Let $X\subseteq \text{Ord}$. Then $X$ is a set if and only if there exists an ordinal $\beta$ such that for all $\alpha \in X$, $\beta\ge \alpha$.
I am really having trouble with proving that something is a set or using the fact that we have a set. How does one approach problems like this, when you have to prove something is a set?
It makes sense to take the axiom system you're working with (ZF I suppose?) and go from there. "x is a set" is just short for "ZF proves the existence of x". Depending on your formulation of the ZF axioms, one would approach this as follows: for example, to show that for sets $x,y$ the Kuratowski pair $\langle x,y \rangle = \{ \{ x \} , \{ x,y \} \}$ is a set, we apply pairing twice to get a set $z$ that contains $\langle x,y \rangle$, and then use comprehension on $z$ to obtain the Kuratowski pair itself. Note we have assumed the existence of arbitrary sets and only used the axioms from there to derive the conclusion.
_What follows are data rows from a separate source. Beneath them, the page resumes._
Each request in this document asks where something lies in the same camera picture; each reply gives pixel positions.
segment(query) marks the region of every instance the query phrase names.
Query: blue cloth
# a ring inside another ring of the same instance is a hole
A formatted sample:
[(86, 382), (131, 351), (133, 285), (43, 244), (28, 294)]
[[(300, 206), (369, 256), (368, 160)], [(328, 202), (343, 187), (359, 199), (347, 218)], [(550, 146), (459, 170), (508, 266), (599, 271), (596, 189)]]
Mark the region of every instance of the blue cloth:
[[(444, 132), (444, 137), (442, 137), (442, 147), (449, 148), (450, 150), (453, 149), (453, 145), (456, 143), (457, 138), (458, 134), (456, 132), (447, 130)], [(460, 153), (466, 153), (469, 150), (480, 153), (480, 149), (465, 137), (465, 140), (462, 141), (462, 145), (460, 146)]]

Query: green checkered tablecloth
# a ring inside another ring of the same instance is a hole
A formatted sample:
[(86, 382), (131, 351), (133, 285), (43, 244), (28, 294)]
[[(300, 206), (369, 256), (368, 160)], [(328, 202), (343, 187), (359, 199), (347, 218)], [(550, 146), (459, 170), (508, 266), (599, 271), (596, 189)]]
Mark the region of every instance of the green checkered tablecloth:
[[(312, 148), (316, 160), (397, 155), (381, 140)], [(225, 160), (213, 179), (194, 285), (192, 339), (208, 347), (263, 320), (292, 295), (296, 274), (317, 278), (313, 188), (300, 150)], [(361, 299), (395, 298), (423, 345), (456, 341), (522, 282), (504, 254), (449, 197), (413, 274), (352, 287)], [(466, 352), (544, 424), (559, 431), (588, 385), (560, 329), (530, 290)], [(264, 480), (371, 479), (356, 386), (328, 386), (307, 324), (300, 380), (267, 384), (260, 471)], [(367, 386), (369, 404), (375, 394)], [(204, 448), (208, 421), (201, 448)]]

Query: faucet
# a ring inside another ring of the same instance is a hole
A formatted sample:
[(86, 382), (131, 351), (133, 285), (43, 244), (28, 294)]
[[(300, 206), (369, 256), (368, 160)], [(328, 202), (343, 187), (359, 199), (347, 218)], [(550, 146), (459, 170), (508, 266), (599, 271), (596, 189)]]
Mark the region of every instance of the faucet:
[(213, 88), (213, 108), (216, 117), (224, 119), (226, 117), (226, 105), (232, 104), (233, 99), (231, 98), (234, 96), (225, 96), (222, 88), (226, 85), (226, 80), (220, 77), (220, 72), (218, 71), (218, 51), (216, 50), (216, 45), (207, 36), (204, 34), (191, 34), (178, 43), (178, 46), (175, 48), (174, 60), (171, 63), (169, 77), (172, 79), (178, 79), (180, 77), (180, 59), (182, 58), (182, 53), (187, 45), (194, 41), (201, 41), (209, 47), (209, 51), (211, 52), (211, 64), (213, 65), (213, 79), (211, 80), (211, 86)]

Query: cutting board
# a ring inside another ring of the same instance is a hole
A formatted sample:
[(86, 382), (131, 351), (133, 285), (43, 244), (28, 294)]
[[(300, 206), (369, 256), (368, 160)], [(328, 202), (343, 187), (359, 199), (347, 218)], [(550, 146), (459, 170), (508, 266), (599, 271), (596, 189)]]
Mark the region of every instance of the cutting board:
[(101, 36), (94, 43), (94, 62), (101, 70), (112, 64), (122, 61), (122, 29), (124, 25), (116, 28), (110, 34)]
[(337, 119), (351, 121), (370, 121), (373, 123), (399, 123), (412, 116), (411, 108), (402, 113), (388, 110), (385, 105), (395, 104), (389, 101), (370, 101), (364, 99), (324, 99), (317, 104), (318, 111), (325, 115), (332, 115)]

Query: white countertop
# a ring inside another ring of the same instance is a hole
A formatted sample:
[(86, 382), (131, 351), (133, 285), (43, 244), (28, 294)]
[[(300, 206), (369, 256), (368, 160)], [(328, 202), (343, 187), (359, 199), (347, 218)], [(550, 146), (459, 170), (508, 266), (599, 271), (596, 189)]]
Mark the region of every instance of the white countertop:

In order to show that some collection is in fact a proper class and hence not a set, a proof by contradiction is usually the way to go. In your particular example, indeed proceed by contradiction. If $C$ is an unbounded class of ordinals and we assume it is a set, is there an axiom of ZF that proves the existence of a set containing each ordinal in $C$? What is this set equal to?